Karma Yoga and the Path to Freedom
I have been witnessing my attachment to having a relationship free of conflict with my grandchild Sierra's mother, Megan. Over a period of five years, our communication has been limited, and more often than not there has arisen misunderstanding, a few harsh words have been spoken, resulting in less communication and expression by the mother that she wants nothing to do with me. Of course, my fear is that she will block my ability to have a relationship with Sierra, if I say or do something that she does not like. Secondarily, I feel compassion for Megan and wish she could see me as an ally rather than an enemy. I have felt hurt and sad that she perceives me as an agitator, or worse as someone who doesn't have a clue to how she feels. In actuality, as a single mom myself, I can often empathize with her situation.
I have examined my past actions, and realize there are a few situations in which Megan could have been offended by something I said or did. In these instances I have explained and apologized for my offense. Although truly sorry for my part, I see just how attached I am to having a different outcome than the one that I keep getting. I feel like I am driven to find a solution that will bring harmony in our relationship. It seems inevitable that this friction will continue IF I don't do something to change it.
At the same time I am aware that this relationship is part of my karma, that Ishwara has brought this person into my life and that the practice of karma yoga is essential to finding the inner freedom and equanimity that can come with non-attachment to my egoic desires. I have experienced some levels of internal growth despite these outer circumstances; however, I still have been clinging to the hope that the outer situation is where the solution lies. I have given my faith to a situation that is anitya, and have been unable to place my faith in Brahman.

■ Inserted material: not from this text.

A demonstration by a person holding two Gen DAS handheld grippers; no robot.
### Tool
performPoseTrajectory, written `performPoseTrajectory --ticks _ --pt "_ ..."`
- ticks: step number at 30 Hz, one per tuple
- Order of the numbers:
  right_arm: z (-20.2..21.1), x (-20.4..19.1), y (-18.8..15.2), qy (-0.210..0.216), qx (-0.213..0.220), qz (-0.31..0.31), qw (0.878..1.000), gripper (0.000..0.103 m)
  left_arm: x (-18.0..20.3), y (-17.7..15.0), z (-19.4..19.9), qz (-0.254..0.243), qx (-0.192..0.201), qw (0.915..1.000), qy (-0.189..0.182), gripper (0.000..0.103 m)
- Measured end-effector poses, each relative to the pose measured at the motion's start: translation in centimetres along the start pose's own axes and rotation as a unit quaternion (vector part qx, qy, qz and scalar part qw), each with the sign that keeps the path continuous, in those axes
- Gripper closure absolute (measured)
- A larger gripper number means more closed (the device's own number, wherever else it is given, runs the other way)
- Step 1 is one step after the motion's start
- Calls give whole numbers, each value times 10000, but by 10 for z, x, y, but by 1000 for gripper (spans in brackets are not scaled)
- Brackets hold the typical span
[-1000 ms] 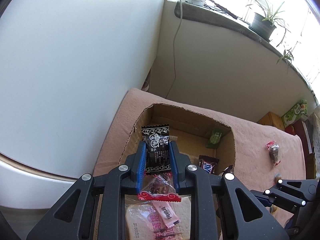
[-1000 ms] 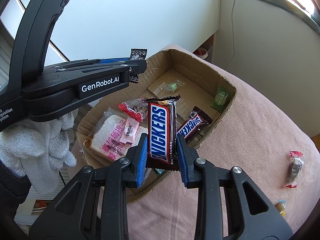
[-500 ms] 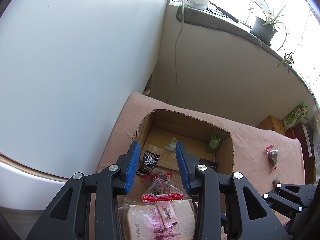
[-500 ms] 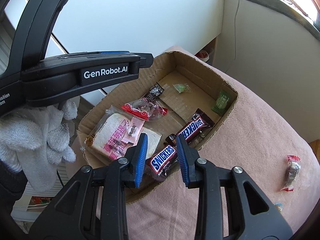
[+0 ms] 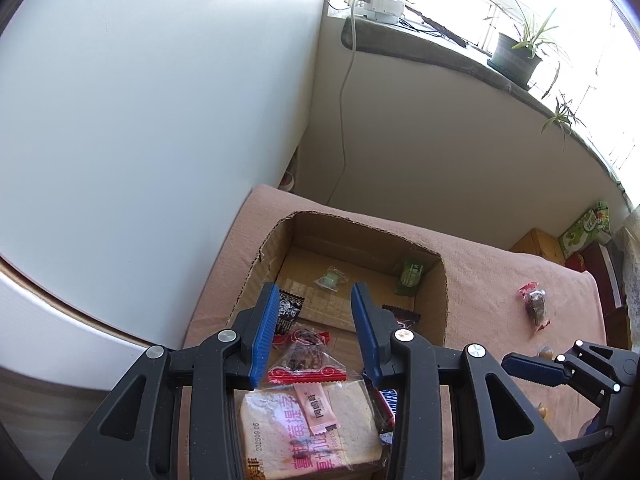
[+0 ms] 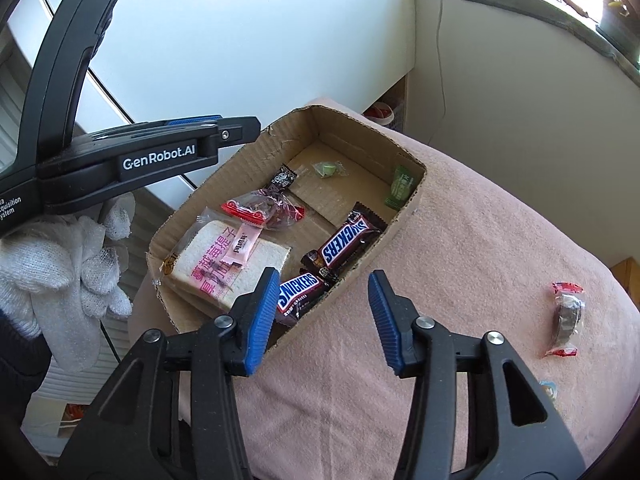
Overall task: Organize snacks
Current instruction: 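Move both tools back over the remaining round candies, then lower left gripper onto tan round candy while right closes on yellow-wrapped round candy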
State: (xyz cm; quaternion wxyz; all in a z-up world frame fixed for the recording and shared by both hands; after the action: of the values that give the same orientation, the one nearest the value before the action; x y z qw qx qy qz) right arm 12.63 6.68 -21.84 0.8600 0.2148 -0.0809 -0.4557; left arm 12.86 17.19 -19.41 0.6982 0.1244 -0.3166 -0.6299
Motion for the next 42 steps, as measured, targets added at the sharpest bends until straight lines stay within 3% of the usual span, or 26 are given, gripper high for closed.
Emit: performPoseTrajectory --ticks 10,19,28,34,42 --pt "27 75 -42 -470 116 -586 9971 31 39 -19 4 -266 -39 9994 -222 48" --pt "51 157 -98 -1065 90 -1189 9871 31 83 -44 -1 -532 -236 9968 -545 46" --pt "57 213 -169 -1419 -259 -1723 9744 31 128 -77 -18 -710 -589 9916 -911 46" --pt "56 229 -195 -1480 -339 -1964 9687 31 165 -106 -29 -907 -958 9831 -1266 46" --pt "53 227 -196 -1350 -261 -1705 9757 31 229 -159 -42 -1402 -1540 9606 -1843 46"
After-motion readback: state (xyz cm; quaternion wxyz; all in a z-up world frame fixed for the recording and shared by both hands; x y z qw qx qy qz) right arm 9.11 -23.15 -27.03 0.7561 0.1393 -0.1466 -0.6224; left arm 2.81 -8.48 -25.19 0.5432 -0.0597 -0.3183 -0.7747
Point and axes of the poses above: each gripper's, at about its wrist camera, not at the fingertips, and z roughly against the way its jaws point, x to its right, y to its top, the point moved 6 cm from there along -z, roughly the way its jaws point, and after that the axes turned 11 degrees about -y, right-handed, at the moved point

Even though intellectually I know that both of us are Atman, I have not been able to let go of my desire for a change in circumstances.
Just in the last week, I have had an epiphany --- experiencing a new awareness about my own drive to have harmony in this relationship. I was assisted in this process by attending a support group focused on how co-dependence is active in my relationships and through the most recent Bhagavad Gita satsanghas. Through a series of exercises I was able to contemplate this situation with viveka and vaigragyam. I have had a sudden and profound insight that Megan and her drama is Me and my drama. We are battling the same phantom, but I had somehow made the assumption that “if only” I could change, or “if only” I could get her to see me for who I really am, then we would find resolution, and I would find the peace I was longing for.
As I perceived that Megan and I are one, I was able to see that we share a fear of abandonment and of not being seen. I have been trying to fix her, thinking that would resolve the inner fear that I carried. Now I am able to see the source of my fear from my adolescent and young adult years. I have carried it as a shadow, unable to shine a light on it, until now as I recognize that indeed it is just a shadow with no reality behind it. A great weight has been lifted as I am able to be in the flow without demanding the flow lead me to a desired outcome.
For now, I am experiencing equanimity in the face of the outer circumstances that have caused me pain and worry in the past. I am able to stand in a place of non-action, non-attachment, and confidence of the oneness (Brahman) that holds all of creation and its creatures. My mind feels clear and more able to recognize distraction from the oneness for what it is --- anitya. This includes my inner emotional attachment to proving that I am worthy so as not to be abandoned by those I love. I am free to act whole-heartedly and without attachment.
Literally the shadow has lifted and I am confident that through continued sadhana, I will be inspired to shine this inner bliss on any other circumstances that call for me to let go of the false projections that keep me away from experiencing my Self and remembering Atman in all creatures. In another situation, I notice that in having a conversation with someone in deep drama over family relationships, I am NOT prone to buy into the Maya of the situation, and take a position of trying to fix their predicament. I am aware of just how much stress I add to my life when things are not working out like I “think” they should. My relationship with Ishwara is where I want to focus, rather on those transitory ups and downs of outer circumstances.